This year’s Latin American Business Aviation Conference and Exhibition (LABACE) – held in cramped conditions at São Paulo Congonhas airport from 13 to 15 August – sought to emphasise the residual strength of the Brazilian market and reasons for optimism as to its future.
Brazil boasts the world’s second largest fleet of civilian aircraft, behind only the US, but its economy has suffered a difficult eight years marked by political scandals and poor economic growth. However, the free market stance of President Bolsonaro has created a sense of renewed optimism. This was evident among manufacturers and clients attending the show.
Flávio Pires, CEO of the Brazilian Association for Business Aviation, noted that “the worst passed two years ago” in economic terms.
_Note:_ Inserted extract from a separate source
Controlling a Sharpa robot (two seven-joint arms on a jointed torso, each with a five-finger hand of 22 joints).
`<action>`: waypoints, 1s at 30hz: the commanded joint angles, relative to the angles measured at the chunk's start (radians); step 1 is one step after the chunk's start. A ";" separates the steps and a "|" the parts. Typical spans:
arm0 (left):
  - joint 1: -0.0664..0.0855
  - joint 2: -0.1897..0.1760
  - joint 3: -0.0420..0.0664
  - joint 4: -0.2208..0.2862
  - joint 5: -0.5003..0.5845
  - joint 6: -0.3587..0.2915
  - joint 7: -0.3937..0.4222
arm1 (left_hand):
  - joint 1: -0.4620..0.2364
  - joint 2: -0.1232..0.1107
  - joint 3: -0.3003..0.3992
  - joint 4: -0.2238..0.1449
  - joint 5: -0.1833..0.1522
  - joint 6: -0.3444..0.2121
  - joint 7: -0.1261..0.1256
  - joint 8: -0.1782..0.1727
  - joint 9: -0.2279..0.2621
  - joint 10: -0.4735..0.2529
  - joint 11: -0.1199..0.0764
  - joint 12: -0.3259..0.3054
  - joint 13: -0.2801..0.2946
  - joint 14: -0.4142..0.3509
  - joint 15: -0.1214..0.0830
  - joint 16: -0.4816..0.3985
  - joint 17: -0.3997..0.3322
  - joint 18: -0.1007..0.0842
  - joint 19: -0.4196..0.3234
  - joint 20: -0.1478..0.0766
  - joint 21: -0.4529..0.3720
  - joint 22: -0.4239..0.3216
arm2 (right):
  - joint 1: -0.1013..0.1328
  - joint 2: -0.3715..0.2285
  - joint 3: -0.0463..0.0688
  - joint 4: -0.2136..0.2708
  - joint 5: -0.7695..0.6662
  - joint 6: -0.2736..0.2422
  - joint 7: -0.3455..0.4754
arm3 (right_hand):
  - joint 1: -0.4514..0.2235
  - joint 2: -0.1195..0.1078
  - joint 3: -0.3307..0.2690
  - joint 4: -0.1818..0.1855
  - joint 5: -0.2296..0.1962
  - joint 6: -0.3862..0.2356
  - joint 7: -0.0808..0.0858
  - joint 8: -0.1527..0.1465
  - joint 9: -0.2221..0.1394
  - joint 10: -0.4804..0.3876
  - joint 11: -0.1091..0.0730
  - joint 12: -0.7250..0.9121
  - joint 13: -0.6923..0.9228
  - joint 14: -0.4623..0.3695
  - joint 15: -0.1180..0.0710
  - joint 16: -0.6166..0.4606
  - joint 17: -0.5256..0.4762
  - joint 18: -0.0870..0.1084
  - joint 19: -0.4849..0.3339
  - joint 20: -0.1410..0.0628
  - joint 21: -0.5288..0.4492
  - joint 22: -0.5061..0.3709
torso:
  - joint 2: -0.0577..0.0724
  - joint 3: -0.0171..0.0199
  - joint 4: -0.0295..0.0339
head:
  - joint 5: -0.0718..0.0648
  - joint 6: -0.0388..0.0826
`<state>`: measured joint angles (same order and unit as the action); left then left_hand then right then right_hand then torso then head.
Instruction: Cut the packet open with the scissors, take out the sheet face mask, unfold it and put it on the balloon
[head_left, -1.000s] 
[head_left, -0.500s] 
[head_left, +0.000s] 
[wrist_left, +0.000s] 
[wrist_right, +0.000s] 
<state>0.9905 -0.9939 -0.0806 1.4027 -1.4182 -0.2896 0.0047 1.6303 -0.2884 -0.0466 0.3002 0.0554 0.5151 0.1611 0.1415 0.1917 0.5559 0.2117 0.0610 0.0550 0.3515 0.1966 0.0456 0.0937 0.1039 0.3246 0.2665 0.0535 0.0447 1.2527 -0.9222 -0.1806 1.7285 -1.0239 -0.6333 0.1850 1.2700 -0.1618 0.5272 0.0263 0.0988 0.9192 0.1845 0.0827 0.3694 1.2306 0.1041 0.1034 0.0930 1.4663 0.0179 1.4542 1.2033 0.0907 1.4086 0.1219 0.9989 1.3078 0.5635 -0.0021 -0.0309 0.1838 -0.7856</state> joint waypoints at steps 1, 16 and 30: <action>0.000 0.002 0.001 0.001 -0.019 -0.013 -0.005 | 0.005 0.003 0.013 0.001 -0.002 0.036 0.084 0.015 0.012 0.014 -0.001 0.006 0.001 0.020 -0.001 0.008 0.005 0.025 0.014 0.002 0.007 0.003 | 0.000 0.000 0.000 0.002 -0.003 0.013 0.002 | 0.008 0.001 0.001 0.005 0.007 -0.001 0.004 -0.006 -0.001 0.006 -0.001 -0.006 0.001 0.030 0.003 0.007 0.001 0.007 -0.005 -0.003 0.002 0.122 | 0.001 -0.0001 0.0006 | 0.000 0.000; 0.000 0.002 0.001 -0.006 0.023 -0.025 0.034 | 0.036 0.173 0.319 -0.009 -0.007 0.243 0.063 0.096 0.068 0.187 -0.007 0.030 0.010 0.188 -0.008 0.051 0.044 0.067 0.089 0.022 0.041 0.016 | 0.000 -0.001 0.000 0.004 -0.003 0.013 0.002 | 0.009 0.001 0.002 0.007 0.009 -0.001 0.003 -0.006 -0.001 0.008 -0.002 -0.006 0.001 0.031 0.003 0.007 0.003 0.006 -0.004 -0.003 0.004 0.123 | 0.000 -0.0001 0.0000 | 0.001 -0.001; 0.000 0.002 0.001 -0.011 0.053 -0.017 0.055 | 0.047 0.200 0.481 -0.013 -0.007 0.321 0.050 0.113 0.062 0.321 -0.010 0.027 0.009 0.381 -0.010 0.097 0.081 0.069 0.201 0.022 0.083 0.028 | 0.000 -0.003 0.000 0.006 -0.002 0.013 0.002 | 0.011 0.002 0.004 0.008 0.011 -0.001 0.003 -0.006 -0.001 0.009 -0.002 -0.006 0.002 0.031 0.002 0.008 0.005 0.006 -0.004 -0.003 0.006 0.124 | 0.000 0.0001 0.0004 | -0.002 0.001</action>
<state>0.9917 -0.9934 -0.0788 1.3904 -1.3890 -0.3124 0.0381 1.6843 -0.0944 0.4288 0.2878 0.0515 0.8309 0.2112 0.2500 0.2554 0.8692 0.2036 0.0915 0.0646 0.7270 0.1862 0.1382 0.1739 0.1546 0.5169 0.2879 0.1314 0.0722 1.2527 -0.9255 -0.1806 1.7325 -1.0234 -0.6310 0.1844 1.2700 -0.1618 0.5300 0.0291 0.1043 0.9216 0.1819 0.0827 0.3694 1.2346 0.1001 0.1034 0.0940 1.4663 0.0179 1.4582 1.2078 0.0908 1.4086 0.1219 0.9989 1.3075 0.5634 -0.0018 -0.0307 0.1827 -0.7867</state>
And while the size of the business aircraft fleet remains stagnant, the number of operators grew by nearly 3% in 2018.
In terms of foreign OEMs, Gulfstream led the way with its newly certified G600 making its debut alongside a G650ER and G280. Home grown Embraer also celebrated the domestic certification of its Praetor 500 as the show opened. A total of 47 aircraft graced the static park.
On a less positive note, speakers during the conference sessions pointed once again to the logistical challenges facing business and general aviation – the need for new airports in a country where many of the population live in remote areas and the reliance of the sector on a single avgas refinery covering the whole of the country.